The mystery can be lived, but cannot be known. It remains always, unknowable. It remains always, a mystery.
One man, a great contemporary, G.E. Moore, has written a book, Principia Ethica. And perhaps he is the only man in the whole of history, who has thought so deeply just to define the word good. Because without defining good, there can be no ethics and no morality. If you cannot define what is good, then how you can decide what is moral, what is immoral; what is right, what is wrong.
He took a fundamental question, without knowing that it is the ultimate question and he got into trouble. And he was one of the most intelligent people of our contemporary world. He looks at it from every direction inquiring for almost for two hundred and fifty pages, just on a single question, “What is good?” And he was utterly defeated in defining such a simple word as good. Everybody knows what is good, everybody knows what is bad, everybody knows what is beautiful and everybody knows what is ugly. But when it comes to definition – you will be in the same trouble.
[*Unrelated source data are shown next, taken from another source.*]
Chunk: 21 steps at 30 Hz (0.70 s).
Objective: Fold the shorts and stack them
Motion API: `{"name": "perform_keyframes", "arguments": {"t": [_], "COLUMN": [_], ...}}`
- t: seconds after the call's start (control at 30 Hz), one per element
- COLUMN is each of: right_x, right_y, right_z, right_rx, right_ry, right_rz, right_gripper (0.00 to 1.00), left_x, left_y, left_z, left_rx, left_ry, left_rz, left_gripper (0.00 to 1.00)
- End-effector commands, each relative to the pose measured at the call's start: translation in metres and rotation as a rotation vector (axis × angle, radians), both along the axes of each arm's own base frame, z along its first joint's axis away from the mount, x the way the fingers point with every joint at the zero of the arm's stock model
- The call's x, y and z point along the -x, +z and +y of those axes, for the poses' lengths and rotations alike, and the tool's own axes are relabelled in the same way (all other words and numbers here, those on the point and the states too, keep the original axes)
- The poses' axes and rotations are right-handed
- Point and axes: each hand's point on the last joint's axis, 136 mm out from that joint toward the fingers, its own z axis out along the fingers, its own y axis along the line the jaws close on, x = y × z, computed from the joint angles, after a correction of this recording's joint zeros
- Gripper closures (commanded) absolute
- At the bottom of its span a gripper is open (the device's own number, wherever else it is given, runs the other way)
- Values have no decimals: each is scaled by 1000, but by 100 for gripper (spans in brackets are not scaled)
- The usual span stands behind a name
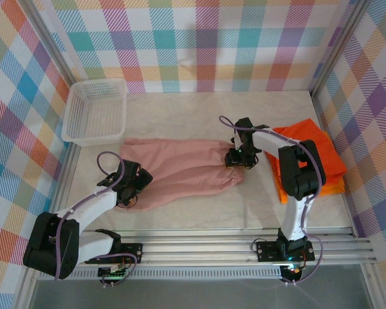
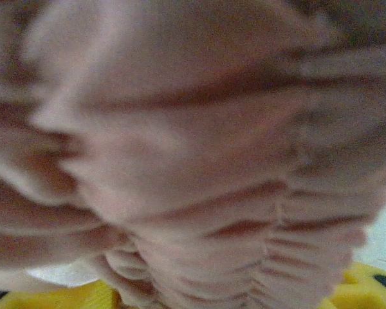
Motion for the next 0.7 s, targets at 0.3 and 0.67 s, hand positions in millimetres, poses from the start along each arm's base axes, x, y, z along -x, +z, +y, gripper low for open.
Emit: {"name": "perform_keyframes", "arguments": {"t": [0.3, 0.67], "right_x": [17, -7], "right_y": [-31, 69], "right_z": [0, -43], "right_rx": [62, 310], "right_ry": [25, 104], "right_rz": [102, -91], "right_gripper": [90, 100], "left_x": [43, 23], "left_y": [-34, 39], "left_z": [17, 7], "left_rx": [-56, 7], "left_ry": [20, -23], "left_rz": [170, -44], "left_gripper": [0, 0]}}
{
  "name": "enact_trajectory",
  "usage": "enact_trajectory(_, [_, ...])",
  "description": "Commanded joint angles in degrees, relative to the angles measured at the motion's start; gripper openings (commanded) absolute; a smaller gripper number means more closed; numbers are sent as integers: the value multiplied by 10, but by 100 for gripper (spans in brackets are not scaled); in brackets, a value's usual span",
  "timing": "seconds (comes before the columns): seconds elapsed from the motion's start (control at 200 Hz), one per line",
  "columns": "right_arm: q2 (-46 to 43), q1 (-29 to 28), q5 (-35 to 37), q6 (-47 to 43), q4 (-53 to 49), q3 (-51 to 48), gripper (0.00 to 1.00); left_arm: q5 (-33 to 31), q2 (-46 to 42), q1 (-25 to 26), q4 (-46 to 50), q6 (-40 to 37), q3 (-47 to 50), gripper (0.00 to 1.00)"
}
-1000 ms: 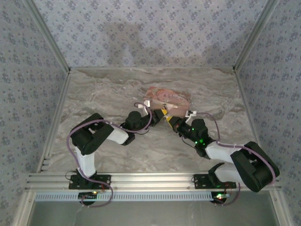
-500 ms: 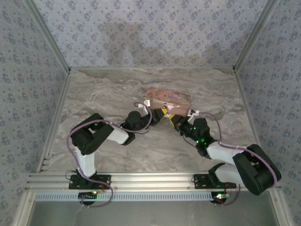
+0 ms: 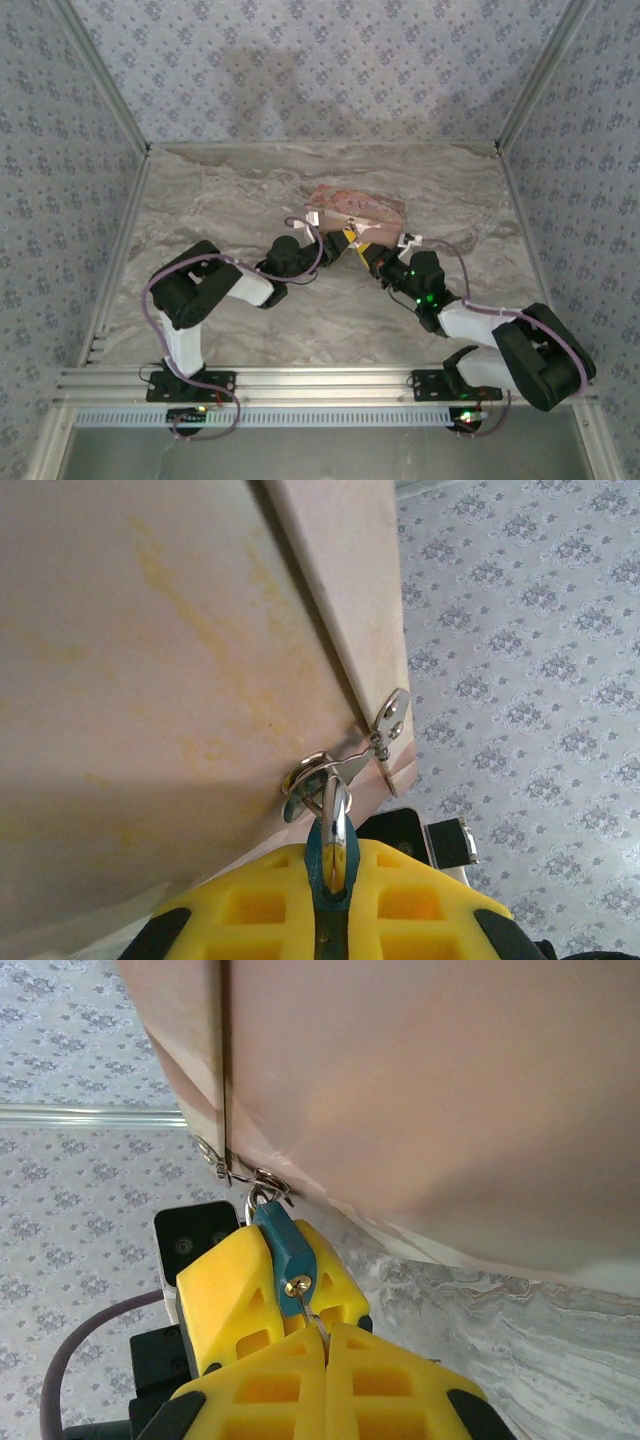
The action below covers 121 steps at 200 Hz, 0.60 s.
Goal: Unlock the padlock with the key
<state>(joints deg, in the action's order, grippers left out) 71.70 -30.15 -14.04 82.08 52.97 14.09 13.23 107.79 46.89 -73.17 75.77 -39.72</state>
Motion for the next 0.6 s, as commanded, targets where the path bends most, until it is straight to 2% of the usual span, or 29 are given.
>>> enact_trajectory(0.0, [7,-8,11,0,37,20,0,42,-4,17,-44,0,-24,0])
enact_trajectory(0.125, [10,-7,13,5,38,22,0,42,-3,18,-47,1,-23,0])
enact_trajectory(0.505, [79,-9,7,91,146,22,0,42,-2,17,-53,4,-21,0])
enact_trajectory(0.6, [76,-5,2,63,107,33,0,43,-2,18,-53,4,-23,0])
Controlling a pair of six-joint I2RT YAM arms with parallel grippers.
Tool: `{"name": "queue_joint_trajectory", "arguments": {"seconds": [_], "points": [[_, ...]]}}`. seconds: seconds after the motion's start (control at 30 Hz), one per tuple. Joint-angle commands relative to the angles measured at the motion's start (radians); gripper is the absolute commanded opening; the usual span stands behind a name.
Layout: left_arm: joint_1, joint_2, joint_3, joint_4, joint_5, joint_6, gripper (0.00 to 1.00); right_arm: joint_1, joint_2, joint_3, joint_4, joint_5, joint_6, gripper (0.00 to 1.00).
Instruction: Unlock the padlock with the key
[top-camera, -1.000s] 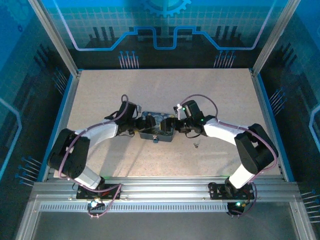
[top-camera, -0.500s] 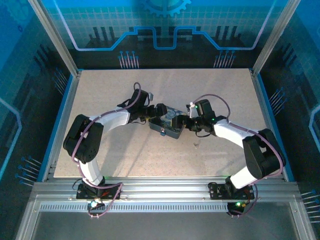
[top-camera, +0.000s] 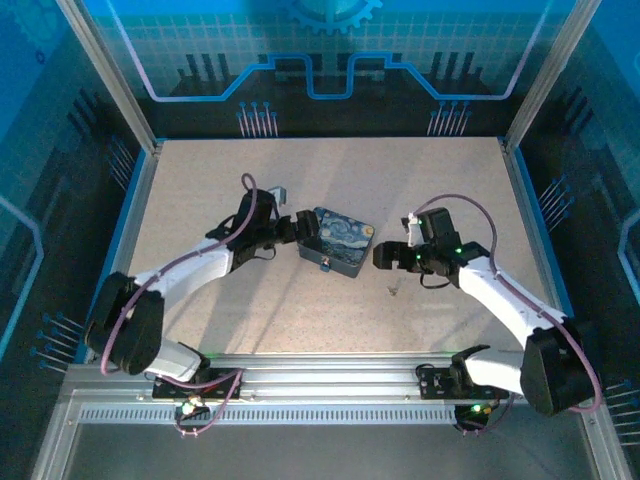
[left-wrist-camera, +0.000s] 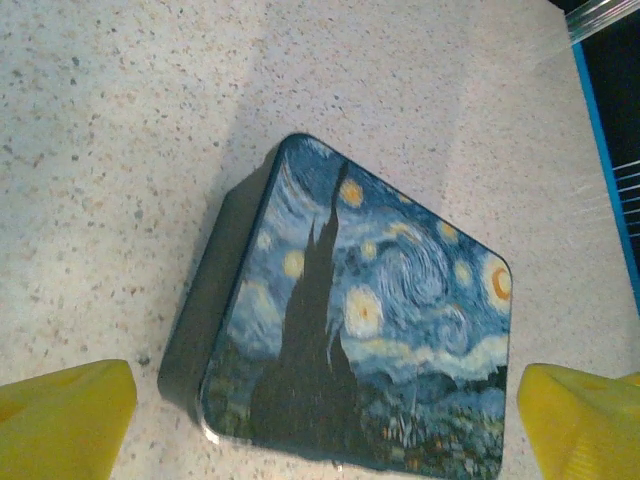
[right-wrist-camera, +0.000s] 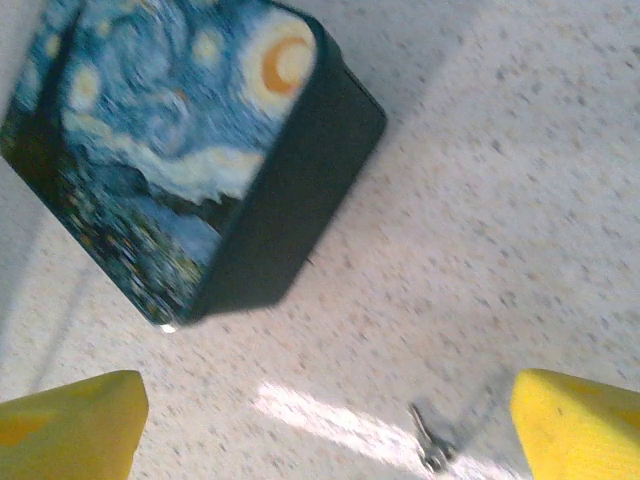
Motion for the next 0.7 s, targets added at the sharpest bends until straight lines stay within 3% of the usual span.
{"name": "queue_joint_trajectory", "arguments": {"seconds": [0.0,0.3,0.67], "points": [[-0.032,-0.052,-0.095,0.062,-0.020,-0.051,0.99,-0.017,-0.019,-0.040,-0.133,0.050,-0.059,0.89],[-0.059,-0.072,-0.218,0.149,-0.036,-0.107,0.99,0.007,0.133,-0.004,-0.130,0.036,-0.062,0.60],[-0.060,-0.070,-0.236,0.159,-0.040,-0.098,0.99,0.079,0.285,0.067,-0.145,0.223,0.021,0.52]]}}
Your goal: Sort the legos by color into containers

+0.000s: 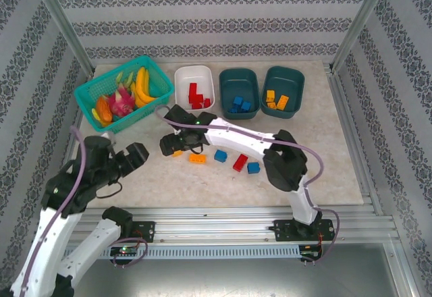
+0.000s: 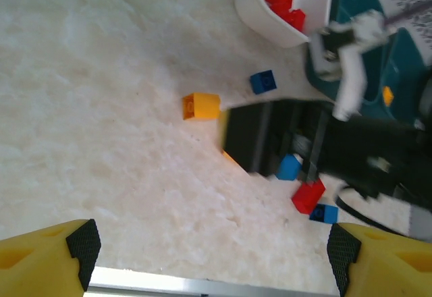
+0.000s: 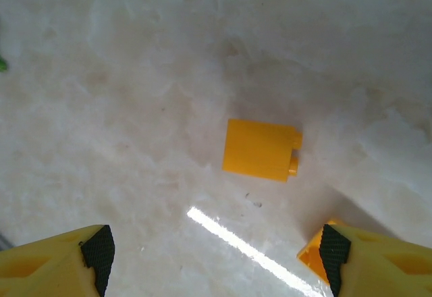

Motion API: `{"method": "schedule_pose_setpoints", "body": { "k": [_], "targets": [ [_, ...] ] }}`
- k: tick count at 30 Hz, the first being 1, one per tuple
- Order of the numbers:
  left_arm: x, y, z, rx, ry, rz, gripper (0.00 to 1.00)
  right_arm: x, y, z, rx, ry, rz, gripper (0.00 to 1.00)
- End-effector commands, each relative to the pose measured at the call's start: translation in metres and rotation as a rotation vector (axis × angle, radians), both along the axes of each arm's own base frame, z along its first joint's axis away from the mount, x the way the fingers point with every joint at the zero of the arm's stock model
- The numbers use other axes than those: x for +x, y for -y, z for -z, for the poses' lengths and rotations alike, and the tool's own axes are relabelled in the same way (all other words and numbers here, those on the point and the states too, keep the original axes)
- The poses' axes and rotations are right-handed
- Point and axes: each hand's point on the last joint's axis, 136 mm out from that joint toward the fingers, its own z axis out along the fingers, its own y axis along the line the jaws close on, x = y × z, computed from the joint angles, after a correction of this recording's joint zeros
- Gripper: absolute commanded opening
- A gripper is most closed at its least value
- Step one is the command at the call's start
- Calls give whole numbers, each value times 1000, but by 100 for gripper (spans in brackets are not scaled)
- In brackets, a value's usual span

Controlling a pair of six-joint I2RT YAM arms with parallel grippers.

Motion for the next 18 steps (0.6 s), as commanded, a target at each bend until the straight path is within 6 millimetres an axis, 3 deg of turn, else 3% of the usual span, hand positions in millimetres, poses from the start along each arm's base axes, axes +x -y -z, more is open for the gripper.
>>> {"method": "schedule_pose_setpoints", "body": {
  "k": [1,9,18],
  "targets": [
    [-24,-2,12,-7,-64,18,89,9,5,18,-112,5,18,80],
    [-35,-1,2,-29,-40,45,89,21,1,61,-230,-26,33,79],
    [-41,2,1,-28,-47,77,88,23,-5,85,-242,-69,53,63]
  ]
}}
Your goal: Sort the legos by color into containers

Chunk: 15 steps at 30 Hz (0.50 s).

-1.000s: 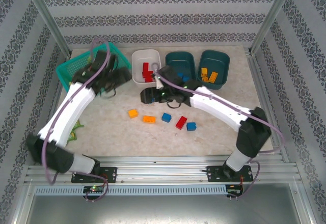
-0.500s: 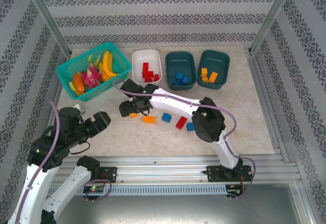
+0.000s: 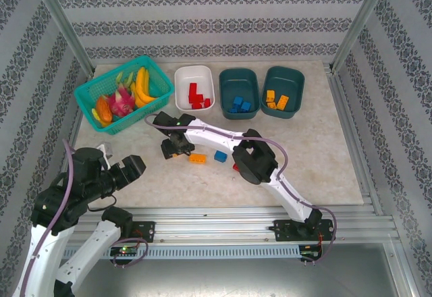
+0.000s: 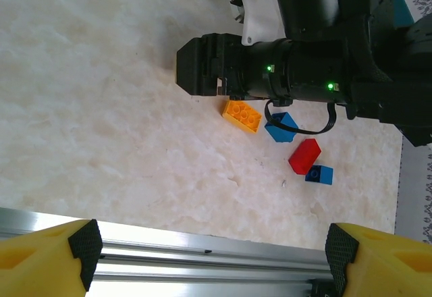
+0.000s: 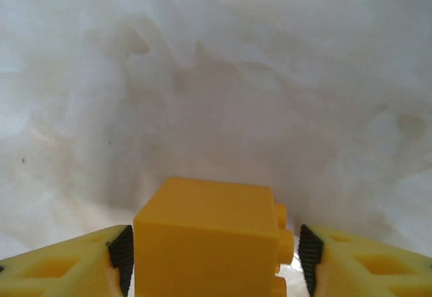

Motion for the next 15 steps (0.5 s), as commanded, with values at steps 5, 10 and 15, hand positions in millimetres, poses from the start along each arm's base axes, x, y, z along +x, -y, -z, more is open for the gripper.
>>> {"method": "schedule_pose_setpoints", "body": {
  "k": [5,10,15],
  "targets": [
    [-7,6,-5,-20,7,48,87,5,1,-6,-14,19,22,44],
    [4,20,-16,-80,48,91,86,14,7,-53,24,106,33,34],
    [40,48,-33,-161,112,171,86,33,47,-115,84,182,106,32]
  ]
}}
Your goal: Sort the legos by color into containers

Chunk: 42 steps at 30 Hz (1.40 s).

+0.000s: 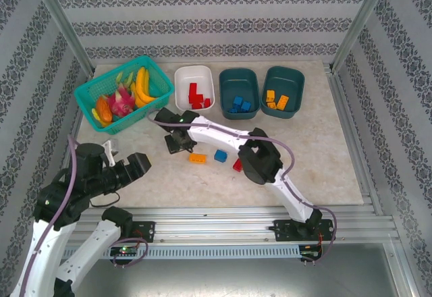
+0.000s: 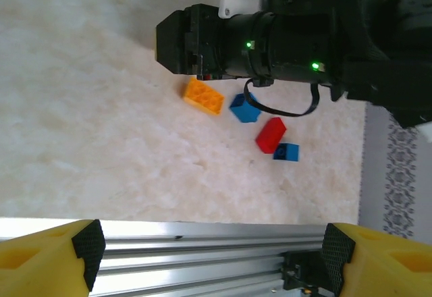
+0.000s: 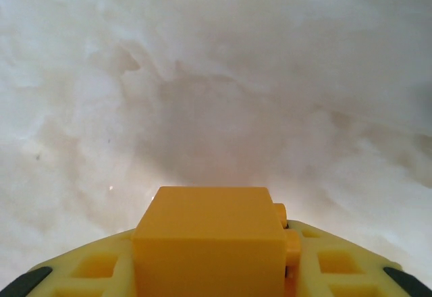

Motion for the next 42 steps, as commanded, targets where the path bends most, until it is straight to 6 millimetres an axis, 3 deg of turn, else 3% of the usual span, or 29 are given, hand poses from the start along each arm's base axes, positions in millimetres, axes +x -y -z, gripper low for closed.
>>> {"method": "schedule_pose_setpoints", "body": {
  "k": [1,5,10,16,20,26,31,42],
  "targets": [
    [39,27,-24,-89,109,74,86,29,43,-88,82,134,90,32],
    [90,52,-45,-126,170,120,86,52,115,-118,101,156,199,32],
    [148,90,-64,-116,215,198,86,85,213,-132,120,162,368,32],
    [203,147,-68,-120,240,285,86,136,306,-126,136,162,569,32],
    [233,185,-58,-131,232,325,86,173,352,-103,113,141,666,32],
    [272,226,-49,-129,232,364,85,224,391,-65,84,108,729,33],
    [298,248,-42,-103,231,394,85,253,412,-39,60,105,754,34],
    [327,268,-23,-77,205,390,84,274,434,12,43,47,776,38]
  ]
}}
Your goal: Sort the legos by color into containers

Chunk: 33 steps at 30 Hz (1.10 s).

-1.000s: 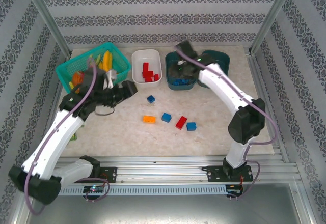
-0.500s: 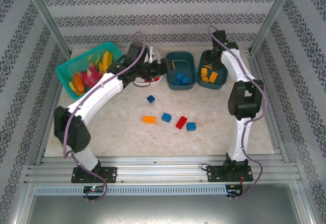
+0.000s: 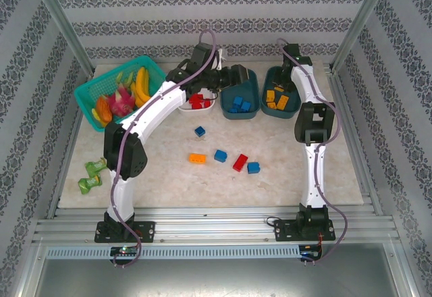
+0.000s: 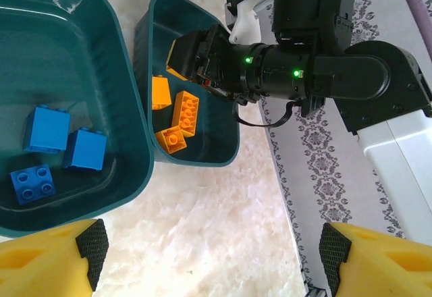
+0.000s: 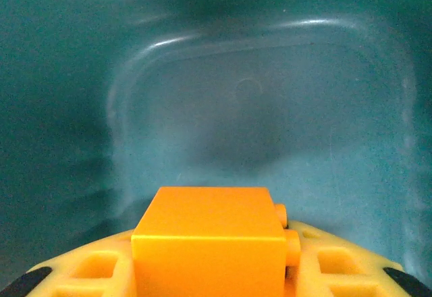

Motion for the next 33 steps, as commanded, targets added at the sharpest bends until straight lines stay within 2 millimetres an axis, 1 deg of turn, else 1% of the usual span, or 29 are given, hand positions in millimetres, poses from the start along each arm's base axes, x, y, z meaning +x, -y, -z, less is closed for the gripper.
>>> {"method": "schedule_pose_setpoints", "body": {
  "k": [1,3,5,8,10,12,14,16,17,19,20,22,24,25,26,29,30,33],
  "targets": [
    [0,5,-3,20,14,13,84,-2,3,7,3,-32,-23,40],
    [1,5,-2,24,12,8,84,-4,4,10,0,-48,-29,48],
    [0,4,-2,29,8,5,84,-5,3,8,0,-50,-32,54],
    [-2,0,-3,41,3,-4,84,-5,2,-8,3,-26,-36,61],
    [-5,-4,-5,50,3,-9,84,-3,-1,-28,3,9,-41,63],
    [-10,-9,-6,68,-1,-14,84,-2,-5,-55,-8,59,-49,65],
    [-16,-16,-7,87,-6,-27,84,-4,-9,-82,-24,100,-54,65],
    [-24,-28,-8,117,-11,-50,84,-11,-20,-108,-23,140,-74,65],
    [-30,-35,-5,137,-18,-63,84,-16,-29,-121,-27,162,-89,65],
    [-43,-53,-1,171,-28,-99,84,-31,-51,-141,-31,196,-130,65],
    [-52,-63,1,187,-34,-118,84,-41,-66,-148,-26,208,-161,64],
    [-70,-85,7,209,-51,-153,84,-63,-99,-157,-12,224,-232,65],
    [-94,-110,20,244,-79,-195,84,-91,-142,-160,10,250,-335,65],
    [-104,-122,26,259,-91,-217,84,-104,-164,-158,27,257,-390,66],
    [-116,-136,36,281,-111,-240,84,-119,-187,-155,45,259,-451,66],
    [-152,-173,60,303,-176,-306,84,-164,-251,-135,83,225,-655,67],
    [-164,-183,67,295,-192,-325,84,-178,-267,-127,76,203,-719,67],
    [-192,-206,85,277,-215,-376,86,-208,-307,-100,31,141,-894,68]
  ]
}}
He was thinking that everybody knows what is good…there must be some way to find the secret and define it. But finally, after two hundred and fifty pages of very concentrated thinking, of the keenest logic and rational analysis he comes to the conclusion that good is indefinable. These two hundred pages have been just going round and round and reaching nowhere. Good is indefinable.
Croce has done the same work on “beauty”…one thousand pages. He has gone far deeper than G.E. Moore has gone into “good.” And after one thousand pages, comes the last statement: that beauty is indefinable.
Everybody knows that the most difficult problem is that it is very difficult to find a man who does not know what beauty is and what ugliness is. But don’t insist on a definition. Even the greatest minds have failed.